= What the task requires =
Search the data for the word "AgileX" and copy each line that has it.

= Data for this task =
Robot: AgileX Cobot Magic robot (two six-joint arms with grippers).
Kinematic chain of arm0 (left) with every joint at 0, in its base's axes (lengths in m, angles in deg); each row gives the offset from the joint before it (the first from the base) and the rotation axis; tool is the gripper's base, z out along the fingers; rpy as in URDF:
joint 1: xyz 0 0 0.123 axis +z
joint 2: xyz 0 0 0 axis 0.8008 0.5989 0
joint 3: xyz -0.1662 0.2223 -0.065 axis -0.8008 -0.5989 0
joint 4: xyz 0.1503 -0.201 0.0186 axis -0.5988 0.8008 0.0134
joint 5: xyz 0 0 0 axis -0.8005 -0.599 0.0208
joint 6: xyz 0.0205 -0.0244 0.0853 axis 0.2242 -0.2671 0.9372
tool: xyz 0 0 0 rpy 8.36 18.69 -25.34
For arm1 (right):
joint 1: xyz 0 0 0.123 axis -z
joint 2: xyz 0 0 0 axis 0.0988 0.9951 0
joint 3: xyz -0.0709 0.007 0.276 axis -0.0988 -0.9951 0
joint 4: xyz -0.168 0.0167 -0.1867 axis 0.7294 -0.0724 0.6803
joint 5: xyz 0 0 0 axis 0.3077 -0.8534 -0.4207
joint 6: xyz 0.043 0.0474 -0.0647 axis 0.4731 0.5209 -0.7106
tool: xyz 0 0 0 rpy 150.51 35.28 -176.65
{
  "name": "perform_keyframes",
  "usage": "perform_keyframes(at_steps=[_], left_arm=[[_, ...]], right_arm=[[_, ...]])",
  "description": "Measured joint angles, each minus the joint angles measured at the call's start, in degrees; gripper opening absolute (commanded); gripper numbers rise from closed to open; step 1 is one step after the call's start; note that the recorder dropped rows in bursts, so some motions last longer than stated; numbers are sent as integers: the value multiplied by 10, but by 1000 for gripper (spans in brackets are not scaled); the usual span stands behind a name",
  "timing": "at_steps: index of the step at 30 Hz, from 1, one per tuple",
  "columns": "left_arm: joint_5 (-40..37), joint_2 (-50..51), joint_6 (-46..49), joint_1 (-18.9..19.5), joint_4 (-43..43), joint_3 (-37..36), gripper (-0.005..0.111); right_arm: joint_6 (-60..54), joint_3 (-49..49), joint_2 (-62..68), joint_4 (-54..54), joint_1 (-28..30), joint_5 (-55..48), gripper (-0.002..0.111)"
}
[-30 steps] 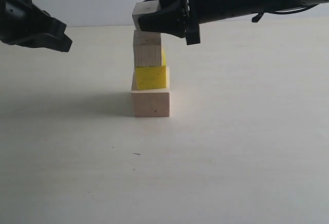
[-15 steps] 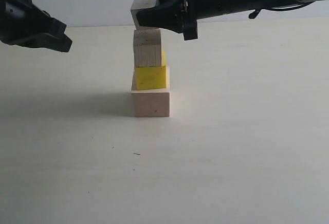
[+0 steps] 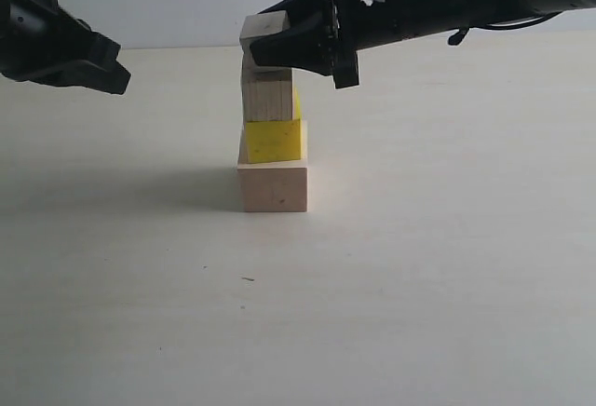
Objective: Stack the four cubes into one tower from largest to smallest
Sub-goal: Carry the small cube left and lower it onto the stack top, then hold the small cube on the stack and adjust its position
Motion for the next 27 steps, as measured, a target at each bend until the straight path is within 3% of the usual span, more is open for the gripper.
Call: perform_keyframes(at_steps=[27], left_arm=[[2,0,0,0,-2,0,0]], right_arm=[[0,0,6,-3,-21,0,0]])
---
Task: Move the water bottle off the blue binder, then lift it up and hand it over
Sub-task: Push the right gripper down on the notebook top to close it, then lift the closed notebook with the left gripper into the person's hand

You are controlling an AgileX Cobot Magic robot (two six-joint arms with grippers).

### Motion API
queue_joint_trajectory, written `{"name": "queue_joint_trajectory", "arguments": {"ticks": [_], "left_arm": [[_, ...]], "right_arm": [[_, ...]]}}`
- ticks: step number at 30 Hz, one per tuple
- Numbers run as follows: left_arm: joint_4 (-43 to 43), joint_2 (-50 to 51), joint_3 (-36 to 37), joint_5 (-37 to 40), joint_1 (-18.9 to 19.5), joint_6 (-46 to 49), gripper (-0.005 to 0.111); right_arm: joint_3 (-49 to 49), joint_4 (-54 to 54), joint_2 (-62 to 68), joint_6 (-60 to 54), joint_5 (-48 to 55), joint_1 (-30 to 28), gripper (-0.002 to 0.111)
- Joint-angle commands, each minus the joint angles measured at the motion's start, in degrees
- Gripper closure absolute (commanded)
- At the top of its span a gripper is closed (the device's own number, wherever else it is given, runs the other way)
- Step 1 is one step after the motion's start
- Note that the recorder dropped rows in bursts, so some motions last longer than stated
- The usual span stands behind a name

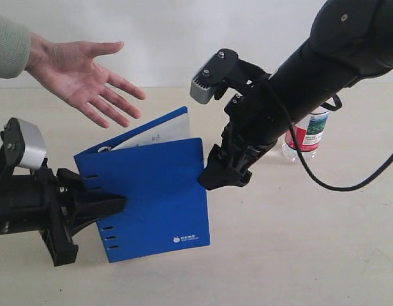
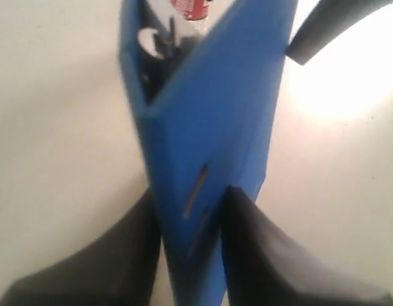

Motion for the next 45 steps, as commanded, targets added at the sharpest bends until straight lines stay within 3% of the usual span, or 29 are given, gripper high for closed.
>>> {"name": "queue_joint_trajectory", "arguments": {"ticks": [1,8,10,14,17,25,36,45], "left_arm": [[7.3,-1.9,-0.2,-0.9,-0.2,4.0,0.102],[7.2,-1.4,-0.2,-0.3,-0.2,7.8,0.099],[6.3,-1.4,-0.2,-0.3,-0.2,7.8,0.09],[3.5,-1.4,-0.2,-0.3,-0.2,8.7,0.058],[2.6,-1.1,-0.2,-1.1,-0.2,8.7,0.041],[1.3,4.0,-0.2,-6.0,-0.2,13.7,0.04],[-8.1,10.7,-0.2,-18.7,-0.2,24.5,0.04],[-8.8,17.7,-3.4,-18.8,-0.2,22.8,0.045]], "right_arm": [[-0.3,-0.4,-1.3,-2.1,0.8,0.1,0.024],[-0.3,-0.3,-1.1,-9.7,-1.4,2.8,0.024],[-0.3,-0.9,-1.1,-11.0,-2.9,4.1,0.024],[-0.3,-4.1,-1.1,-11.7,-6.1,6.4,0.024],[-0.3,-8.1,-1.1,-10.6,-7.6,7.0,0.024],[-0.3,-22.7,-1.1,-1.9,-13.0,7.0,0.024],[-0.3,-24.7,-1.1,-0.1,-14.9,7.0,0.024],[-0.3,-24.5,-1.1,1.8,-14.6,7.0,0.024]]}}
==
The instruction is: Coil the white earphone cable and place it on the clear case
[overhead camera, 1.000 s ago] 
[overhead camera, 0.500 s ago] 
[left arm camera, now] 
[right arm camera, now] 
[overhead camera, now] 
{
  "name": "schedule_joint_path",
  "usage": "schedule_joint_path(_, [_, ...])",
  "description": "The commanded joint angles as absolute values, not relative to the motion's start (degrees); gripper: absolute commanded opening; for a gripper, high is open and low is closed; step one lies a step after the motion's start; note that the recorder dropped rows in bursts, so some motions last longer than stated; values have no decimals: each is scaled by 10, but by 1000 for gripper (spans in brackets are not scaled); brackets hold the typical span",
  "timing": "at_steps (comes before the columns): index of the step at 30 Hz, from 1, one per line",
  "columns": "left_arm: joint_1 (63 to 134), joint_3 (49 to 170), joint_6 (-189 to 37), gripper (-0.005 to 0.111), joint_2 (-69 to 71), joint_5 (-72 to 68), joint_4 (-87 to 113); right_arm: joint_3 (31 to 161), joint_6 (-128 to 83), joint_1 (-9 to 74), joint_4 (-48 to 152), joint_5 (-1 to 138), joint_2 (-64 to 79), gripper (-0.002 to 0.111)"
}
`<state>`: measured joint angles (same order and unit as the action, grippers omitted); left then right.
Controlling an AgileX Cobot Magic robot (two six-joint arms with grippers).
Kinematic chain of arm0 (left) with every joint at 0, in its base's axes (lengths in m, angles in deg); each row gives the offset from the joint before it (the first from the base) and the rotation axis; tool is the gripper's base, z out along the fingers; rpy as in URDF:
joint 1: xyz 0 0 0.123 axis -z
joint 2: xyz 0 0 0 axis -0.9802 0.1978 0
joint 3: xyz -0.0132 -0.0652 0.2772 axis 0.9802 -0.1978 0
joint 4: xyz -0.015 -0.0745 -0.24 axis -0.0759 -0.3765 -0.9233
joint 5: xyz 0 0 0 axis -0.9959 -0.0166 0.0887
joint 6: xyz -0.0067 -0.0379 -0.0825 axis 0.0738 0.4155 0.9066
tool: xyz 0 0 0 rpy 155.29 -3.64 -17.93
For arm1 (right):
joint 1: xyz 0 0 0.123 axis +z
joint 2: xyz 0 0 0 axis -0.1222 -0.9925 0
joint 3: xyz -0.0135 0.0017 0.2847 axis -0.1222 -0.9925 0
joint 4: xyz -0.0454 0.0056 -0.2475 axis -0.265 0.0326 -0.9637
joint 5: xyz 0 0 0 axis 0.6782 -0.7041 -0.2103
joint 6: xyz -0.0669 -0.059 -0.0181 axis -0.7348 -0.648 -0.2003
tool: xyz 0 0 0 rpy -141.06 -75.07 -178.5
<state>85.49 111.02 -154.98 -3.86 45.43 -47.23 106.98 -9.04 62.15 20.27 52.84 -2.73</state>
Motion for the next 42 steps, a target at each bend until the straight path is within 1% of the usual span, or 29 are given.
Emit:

= Completed task =
Robot: AgileX Cobot Magic robot (two six-joint arms with grippers).
You are controlling an AgileX Cobot Magic robot (two six-joint arms with grippers).
Controlling an AgileX Cobot Magic robot (two six-joint arms with grippers).

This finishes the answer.